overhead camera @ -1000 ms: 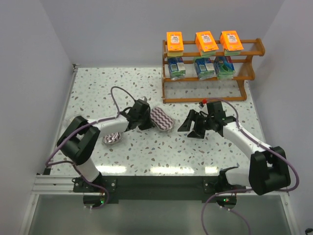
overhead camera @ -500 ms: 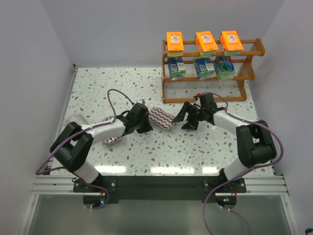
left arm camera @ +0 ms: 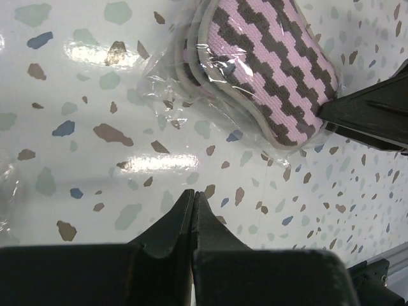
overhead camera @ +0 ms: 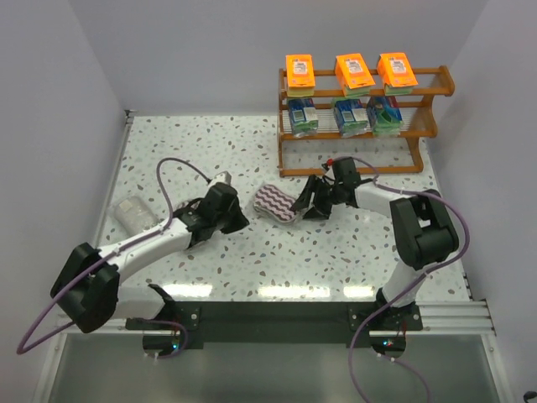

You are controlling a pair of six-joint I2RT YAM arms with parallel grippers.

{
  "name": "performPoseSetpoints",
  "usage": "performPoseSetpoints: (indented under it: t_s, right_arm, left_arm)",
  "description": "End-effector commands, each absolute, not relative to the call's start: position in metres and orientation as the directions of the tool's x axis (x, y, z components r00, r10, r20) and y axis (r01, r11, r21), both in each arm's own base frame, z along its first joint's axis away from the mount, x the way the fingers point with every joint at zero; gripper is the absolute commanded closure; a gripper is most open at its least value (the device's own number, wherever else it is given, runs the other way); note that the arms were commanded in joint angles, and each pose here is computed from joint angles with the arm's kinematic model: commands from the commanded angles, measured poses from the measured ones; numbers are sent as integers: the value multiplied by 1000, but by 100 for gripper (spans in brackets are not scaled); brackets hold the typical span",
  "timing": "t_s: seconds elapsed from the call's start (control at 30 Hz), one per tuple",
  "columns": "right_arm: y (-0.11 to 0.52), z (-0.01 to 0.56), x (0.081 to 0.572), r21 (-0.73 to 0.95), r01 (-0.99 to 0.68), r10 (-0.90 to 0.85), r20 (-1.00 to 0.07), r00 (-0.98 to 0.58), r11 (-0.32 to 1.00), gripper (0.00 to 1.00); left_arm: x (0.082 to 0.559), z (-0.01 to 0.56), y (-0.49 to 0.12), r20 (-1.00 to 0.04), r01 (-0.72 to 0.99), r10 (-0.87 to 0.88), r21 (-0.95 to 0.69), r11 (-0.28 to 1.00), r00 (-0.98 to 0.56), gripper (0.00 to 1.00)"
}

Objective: Place and organize the cleaning sponges onto the shelf

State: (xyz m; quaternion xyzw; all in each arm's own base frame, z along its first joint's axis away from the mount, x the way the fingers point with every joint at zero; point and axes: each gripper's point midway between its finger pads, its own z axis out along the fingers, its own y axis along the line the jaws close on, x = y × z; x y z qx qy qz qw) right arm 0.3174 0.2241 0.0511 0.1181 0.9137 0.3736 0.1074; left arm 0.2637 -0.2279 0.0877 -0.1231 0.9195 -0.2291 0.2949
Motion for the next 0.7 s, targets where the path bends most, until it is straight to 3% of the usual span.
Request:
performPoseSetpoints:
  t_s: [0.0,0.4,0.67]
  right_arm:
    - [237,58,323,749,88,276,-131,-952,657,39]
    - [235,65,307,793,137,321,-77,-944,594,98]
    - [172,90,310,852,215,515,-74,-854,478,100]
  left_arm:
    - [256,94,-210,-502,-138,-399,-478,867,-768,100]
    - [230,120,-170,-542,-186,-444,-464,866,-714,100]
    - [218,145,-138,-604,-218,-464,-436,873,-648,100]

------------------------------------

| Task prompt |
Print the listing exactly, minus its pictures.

| Exercise answer |
overhead camera @ -1000 ms: 
overhead camera @ -500 ms: 
left arm camera @ +0 ms: 
overhead camera @ +0 ms: 

You are controlling a pair of six-joint I2RT YAM arms with parallel grippers.

{
  "name": "performPoseSetpoints",
  "usage": "performPoseSetpoints: (indented under it: t_s, right_arm, left_arm)",
  "description": "End-effector commands, each absolute, not relative to the call's start: position in metres and orientation as the directions of the tool's x axis (x, y, z components r00, r10, r20) and y axis (r01, r11, r21), both in each arm's own base frame, z along its first joint's axis away from the mount, x the way the fingers point with every joint at zero; gripper is the absolute commanded closure; a gripper is most open at its least value (the device's own number, wherever else it is given, runs the other way); note that the arms were commanded in joint angles, and each pose here is computed from joint angles with the arm's kinematic model: commands from the commanded angles, measured poses from the measured ones; numbers are sent as integers: the value multiplied by 1000, but by 100 for gripper (spans in brackets are not scaled); brackets hold the typical span",
  "timing": "t_s: seconds elapsed from the call's start (control at 30 Hz), one per tuple",
  "columns": "right_arm: y (-0.11 to 0.52), z (-0.01 to 0.56), x (0.081 to 0.572), r21 (-0.73 to 0.95), r01 (-0.99 to 0.68), r10 (-0.90 to 0.85), r20 (-1.00 to 0.07), r00 (-0.98 to 0.58), r11 (-0.32 to 1.00), gripper (0.00 to 1.00); left_arm: x (0.082 to 0.559), z (-0.01 to 0.56), y (-0.49 to 0.12), r20 (-1.00 to 0.04), r01 (-0.72 to 0.99), r10 (-0.87 to 0.88), r21 (-0.95 to 0.69), r11 (-0.28 to 1.00), r00 (-0.98 to 0.56), gripper (0.00 to 1.00)"
}

Objective: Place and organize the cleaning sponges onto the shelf

State: (xyz m; quaternion xyzw; all in each arm's own base frame, z along its first joint's axis away from the mount, x the way the fingers point with every joint at zero; point and axes: each gripper's point midway between its finger pads, its own z axis out along the fingers, its own y axis along the line the jaws close on, x = y × z; x y z qx qy qz qw) right arm 0.3174 0.2241 0.0511 0.1181 0.9137 0.3736 0.1074; left arm 0.2637 -0.2279 0.0877 -0.1231 0.9195 -0.2291 0.2949
Motion for the next 0.7 s, targets where the path bends most, until it is straight to 3% of the usual span.
Request:
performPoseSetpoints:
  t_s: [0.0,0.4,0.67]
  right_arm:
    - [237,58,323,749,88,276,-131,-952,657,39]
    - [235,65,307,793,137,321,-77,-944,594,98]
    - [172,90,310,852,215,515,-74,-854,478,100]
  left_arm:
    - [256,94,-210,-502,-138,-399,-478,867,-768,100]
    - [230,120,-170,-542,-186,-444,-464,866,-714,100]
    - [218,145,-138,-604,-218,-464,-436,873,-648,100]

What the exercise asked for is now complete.